Nov. 25 (Bloomberg) -- Ryanair Holdings Plc, Europe’s biggest discount airline, has been granted permission to fly to destinations in Russia from March next year by the country’s aviation authority.
The Federal Air Transport Agency, known as Rosaviatsia, will allow the airline to start regular flights on routes from Dublin to Moscow and St Petersburg, spokesman Sergei Isvolsky said by phone today. Ryanair is in “exploratory” talks with a number of airports as potential destinations, according to the Dublin-based carrier’s spokesman Robin Kiely.
“Ryanair has had discussions with a number of Russian airports, but they are purely exploratory at this time,” Kiely said in an e-mailed statement.
Russian President Vladimir Putin last year backed plans for low-cost flights, which will require legal changes to permit non-refundable tickets, charging for meals and the hiring of foreign pilots. OAO Aeroflot, Russia’s largest airline, plans to establish a discount unit of its own at a cost of $100 million after specialist no-frills operators EasyJet Plc and Wizz Air Ltd. targeted its home market.
Ryanair Chief Executive Officer Michael O’Leary said in September the airline was looking at new routes in North Africa, Israel and Russia.

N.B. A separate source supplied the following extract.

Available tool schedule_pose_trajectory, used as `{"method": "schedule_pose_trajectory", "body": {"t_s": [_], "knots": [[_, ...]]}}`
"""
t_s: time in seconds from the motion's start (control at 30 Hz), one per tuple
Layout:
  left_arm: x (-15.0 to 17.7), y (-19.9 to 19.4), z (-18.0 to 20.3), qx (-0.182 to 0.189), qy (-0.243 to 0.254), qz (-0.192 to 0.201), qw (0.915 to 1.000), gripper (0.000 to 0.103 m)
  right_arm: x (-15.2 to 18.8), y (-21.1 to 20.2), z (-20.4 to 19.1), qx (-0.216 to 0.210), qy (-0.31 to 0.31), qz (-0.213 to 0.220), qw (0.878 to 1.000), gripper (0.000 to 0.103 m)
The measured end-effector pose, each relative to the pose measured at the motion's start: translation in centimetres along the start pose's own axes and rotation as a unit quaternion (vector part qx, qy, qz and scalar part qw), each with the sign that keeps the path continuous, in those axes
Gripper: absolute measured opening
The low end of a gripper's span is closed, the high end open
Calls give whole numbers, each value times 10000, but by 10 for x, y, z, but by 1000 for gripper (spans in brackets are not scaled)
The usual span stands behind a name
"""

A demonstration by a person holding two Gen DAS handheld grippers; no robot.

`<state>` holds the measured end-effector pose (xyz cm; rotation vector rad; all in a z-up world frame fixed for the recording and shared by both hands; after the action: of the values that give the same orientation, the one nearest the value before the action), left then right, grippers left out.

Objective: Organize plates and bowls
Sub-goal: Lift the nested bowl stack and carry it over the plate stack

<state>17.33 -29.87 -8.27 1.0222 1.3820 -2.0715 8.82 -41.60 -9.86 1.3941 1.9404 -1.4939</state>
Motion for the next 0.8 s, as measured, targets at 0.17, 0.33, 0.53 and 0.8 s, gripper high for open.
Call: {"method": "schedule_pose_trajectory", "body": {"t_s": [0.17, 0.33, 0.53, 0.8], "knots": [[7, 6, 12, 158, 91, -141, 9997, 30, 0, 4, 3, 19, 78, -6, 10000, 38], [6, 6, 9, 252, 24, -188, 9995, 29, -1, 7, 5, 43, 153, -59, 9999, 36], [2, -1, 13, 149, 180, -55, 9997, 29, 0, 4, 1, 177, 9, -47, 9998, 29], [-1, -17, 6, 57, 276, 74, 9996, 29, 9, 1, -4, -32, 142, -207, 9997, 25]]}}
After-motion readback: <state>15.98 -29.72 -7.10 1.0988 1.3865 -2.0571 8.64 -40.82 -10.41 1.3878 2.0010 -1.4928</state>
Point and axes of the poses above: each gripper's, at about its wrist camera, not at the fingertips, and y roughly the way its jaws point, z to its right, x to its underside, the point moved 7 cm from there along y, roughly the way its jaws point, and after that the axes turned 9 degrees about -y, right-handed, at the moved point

“This is a bilateral agreement between Ireland and Russia so it’s no open-skies policy,” Alexander Kazbegi, a transport analyst at Renaissance Capital in Moscow, said by phone. “If Ryanair wants to fly from other European locations, they need to approach governments there to do a deal with Russia.”
Ryanair operates more than 1,600 daily flights, connecting 180 destinations in 29 countries, according to its website.
EasyJet, Europe’s second-largest low-cost carrier after Ryanair, began flights from London Gatwick airport to Moscow Domodedovo on March 18 and began serving the Russian capital from Manchester 10 days later.
Wizz Air Ltd, a low-cost airline based in Hungary, added flights to Moscow Vnukovo airport on Sept. 23.
The Aeroflot proposal comes after the failure of previous discount ventures SkyExpress and Avianova, which closed in 2011 despite being backed by billionaire Mikhail Fridman’s Alfa Group and U.S. private equity firm Indigo Partners. Former billionaire Alexander Lebedev sold his low-cost carrier Red Wings Airlines in April for 1 ruble (3 cents) to an unspecified group of investors, four months after one of its planes crashed at Vnukovo Airport.